Личность и мировоззрение Фр. Шлейермахера
I
Личность и воззрения Шлейермахера мало известны у нас. А между тем он был одной из крупнейших фигур того немецкого духовного движения конца XVIII и начала XIX века, которое зовется «романтической школой». И – что, быть может, самое замечательное – он был, кажется, единственным мыслителем этой эпохи, идеи которого непрерывно влияли и продолжают доселе влиять на немецкую мысль.
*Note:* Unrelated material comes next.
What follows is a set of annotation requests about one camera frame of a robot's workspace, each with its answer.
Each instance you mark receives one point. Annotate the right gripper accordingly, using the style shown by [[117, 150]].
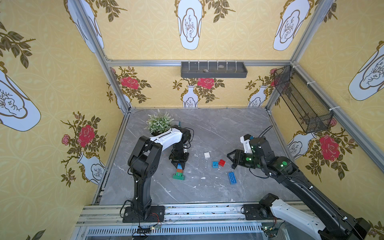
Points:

Многие единомышленники и соратники Шлейермахера сохранили для нас лишь исторический интерес, например, Фридрих Шлегель; другие, как Фихте и Шеллинг, только теперь начинают возрождаться из несправедливого забвения; романтические поэты, за единственным исключением гениального юноши Новалиса, также не могут оказывать сколько-нибудь сильного влияния на современные души. От одного только Шлейермахера идет в Германии непрерывная нить традиции и духовного воздействия вплоть до наших дней. Конечно, суждение даже целого столетия не есть еще окончательный «приговор истории»; но оно, по меньшей мере, свидетельствует, что идеи Шлейермахера обладают исключительной жизнеспособностью и что они были менее всего подчинены узким местным и временным влияниям. Можно также сказать, что оно свидетельствует о некотором здоровом реализме и жизненной широте его воззрений, ибо все фантастическое, субъективное и вычурное не может сохраниться в смене даже немногих поколений. Шлейермахер живет доселе в немецкой научной мысли: его религиозно-философские воззрения образуют основу и исходную точку всего немецкого протестантского богословия, и его историко-философские изыскания, наряду с «Историей философии» Гегеля, также положили начало всей немецкой истории философии. Что касается его этических взглядов, сущность которых выражена в «Монологах», то, по крайней мере, относительно 60-х годов XIX века, когда немецкий идеализм и романтическое мировоззрение были более всего забыты и презрены в Германии, биограф Шлейермахера говорит: «Среди всех моральных сочинений современных мыслителей только “Монологи” действуют доселе на широкие круги. Где они встречаются более глубоким натурам в решающие годы развития, они почти всегда оказывают определяющее влияние. Каждый внимательный наблюдатель знает немалое число людей, которые обязаны именно “Монологам” толчком к более сознательной и высокой нравственной жизни»[1]. С того времени это влияние, несомненно, скорее возросло, чем понизилось.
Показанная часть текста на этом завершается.